Exercise 3.11: Concentration on the Euclidean Ball
(a)
If \(a \in A\) and \(b \in (A^\e)^\c\), then \(\norm{a - b}\ge \e\) and \(\norm{a},\norm{b} \le 1\). Hence, \begin{equation} \norm{a - b}^2 = \norm{a}^2 + \norm{b}^2 - 2 \lra{a, b} \ge \e^2, \end{equation} so \begin{equation} \norm{a + b}^2 = \norm{a}^2 + \norm{b}^2 + 2 \lra{a, b} \le 2 = 2\norm{a}^2 + 2\norm{b}^2 - \e^2 \le 4 - \e^4. \end{equation} Therefore, \begin{equation} \frac12 \norm{a + b} \le \sqrt{1 - \tfrac14 \e^4} \le 1 - \tfrac18 \e^2. \end{equation}
(b)
Use the Brunn–Minkowski inequality in the form (3.45) from the book with \(\lambda = \frac12\): \begin{equation} \vol(A)^{1/2}\vol((A^\e)^\c)^{1/2} \le \vol(\tfrac12 A + \tfrac12 (A^\e)^\c). \end{equation} If \(x \in \tfrac12 A + \tfrac12 (A^\e)^\c\), then \(\norm{a} \le 1 - \frac18 \e^2\) by (a).
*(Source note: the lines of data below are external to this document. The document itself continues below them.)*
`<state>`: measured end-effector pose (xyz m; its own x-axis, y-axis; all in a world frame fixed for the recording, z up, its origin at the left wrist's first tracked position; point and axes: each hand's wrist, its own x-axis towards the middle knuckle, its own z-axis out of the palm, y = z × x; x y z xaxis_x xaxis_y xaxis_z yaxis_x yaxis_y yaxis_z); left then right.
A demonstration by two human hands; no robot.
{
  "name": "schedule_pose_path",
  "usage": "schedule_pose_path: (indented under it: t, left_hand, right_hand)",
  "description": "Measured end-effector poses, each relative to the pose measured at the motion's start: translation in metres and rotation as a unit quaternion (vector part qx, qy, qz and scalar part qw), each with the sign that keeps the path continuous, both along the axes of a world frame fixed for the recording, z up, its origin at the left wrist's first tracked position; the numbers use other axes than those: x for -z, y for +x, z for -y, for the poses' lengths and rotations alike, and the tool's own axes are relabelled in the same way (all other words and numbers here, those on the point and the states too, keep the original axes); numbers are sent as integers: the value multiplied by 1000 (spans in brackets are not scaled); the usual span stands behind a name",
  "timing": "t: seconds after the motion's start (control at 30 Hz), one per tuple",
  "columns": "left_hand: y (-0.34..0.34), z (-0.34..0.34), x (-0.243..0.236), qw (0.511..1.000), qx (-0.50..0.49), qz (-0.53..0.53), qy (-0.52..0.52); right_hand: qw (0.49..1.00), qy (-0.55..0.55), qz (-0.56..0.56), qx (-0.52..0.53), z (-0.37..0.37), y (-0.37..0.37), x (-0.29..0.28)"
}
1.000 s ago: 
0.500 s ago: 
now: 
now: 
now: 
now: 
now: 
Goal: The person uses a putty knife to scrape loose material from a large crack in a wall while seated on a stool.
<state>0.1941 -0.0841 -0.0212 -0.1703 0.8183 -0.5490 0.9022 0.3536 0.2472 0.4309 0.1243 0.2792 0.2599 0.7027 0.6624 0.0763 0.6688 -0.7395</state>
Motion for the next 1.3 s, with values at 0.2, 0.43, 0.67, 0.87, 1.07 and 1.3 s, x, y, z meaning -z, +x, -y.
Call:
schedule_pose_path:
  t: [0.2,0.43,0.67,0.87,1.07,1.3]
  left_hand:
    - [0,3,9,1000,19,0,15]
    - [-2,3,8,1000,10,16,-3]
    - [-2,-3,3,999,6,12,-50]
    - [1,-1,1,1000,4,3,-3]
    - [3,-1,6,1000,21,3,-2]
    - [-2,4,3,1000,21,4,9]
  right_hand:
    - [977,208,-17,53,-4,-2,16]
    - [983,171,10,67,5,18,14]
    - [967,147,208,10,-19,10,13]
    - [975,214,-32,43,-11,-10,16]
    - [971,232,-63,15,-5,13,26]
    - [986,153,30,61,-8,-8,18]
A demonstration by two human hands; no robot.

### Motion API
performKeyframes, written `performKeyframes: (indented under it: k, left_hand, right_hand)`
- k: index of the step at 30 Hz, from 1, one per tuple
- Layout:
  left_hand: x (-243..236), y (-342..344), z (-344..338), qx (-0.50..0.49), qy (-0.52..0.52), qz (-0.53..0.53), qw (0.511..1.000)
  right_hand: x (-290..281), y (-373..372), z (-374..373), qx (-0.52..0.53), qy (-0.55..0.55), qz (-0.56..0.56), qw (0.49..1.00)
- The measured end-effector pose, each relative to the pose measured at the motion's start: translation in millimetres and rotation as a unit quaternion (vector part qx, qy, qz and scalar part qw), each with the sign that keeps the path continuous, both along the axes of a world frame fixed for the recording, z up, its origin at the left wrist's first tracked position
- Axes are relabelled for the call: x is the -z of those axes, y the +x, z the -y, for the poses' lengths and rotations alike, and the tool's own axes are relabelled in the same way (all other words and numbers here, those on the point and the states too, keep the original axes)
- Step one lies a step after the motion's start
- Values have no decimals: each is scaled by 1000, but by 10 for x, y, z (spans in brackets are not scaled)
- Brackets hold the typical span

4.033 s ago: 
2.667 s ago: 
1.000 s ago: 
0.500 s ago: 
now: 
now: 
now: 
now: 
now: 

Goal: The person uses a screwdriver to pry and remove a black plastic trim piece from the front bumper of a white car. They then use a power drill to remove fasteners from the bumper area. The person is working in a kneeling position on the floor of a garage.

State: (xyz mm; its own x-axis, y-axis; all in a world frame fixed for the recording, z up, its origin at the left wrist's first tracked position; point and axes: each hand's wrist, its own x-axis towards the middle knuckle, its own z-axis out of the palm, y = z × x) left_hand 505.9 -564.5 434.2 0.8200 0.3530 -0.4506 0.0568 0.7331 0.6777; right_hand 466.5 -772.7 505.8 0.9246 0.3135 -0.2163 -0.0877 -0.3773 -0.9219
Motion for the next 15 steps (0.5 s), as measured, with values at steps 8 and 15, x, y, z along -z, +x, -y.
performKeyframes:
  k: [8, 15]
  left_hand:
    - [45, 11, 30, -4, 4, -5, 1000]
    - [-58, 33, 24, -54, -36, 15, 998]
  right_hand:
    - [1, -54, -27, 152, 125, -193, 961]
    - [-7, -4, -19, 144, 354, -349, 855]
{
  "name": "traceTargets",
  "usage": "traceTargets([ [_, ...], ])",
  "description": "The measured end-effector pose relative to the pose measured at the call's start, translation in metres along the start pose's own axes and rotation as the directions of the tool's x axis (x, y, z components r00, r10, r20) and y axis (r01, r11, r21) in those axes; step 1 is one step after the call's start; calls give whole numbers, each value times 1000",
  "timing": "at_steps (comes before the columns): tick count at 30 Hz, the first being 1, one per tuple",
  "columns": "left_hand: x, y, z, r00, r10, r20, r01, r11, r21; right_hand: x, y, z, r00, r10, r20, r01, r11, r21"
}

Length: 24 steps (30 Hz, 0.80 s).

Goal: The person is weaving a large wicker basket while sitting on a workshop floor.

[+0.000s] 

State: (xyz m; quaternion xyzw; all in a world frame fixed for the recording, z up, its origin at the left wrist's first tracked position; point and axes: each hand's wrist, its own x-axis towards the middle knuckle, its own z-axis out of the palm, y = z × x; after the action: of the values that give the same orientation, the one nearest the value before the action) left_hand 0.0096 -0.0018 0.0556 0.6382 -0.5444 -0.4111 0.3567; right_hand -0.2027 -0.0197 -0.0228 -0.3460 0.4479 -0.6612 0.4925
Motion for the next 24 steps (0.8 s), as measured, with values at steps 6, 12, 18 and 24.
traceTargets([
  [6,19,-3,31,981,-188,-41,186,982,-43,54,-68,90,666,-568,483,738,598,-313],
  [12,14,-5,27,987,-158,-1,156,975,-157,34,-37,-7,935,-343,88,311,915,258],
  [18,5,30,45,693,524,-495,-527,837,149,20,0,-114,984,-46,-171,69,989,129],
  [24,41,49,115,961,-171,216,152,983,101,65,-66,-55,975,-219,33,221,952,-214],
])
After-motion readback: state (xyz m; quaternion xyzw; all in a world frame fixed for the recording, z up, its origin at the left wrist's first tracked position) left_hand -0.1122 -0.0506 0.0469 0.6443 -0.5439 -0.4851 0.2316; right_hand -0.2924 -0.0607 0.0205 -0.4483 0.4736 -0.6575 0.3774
Hence, \begin{equation} \vol(\tfrac12 A + \tfrac12 (A^\e)^\c) \le (1 - \tfrac18 \e^2)^{n}, \end{equation} which means that \begin{equation} \vol(A)\vol((A^\e)^\c) \le (1 - \tfrac18 \e^2)^{2n}. \end{equation}
(c)
By (b) and \(\P(A) \ge \frac12\), we have \begin{equation} 1 - \P(A^\e) = \P((A^\e)^\c) \le 2 (1 - \tfrac18 \e^2)^{2n} \le 2 e^{-\tfrac14 n \e^2}, \end{equation} so \begin{equation} \alpha_{\P, B_2^n, \norm{\vardot}_2}(\e) \le 2 e^{-\tfrac14 n \e^2}. \end{equation}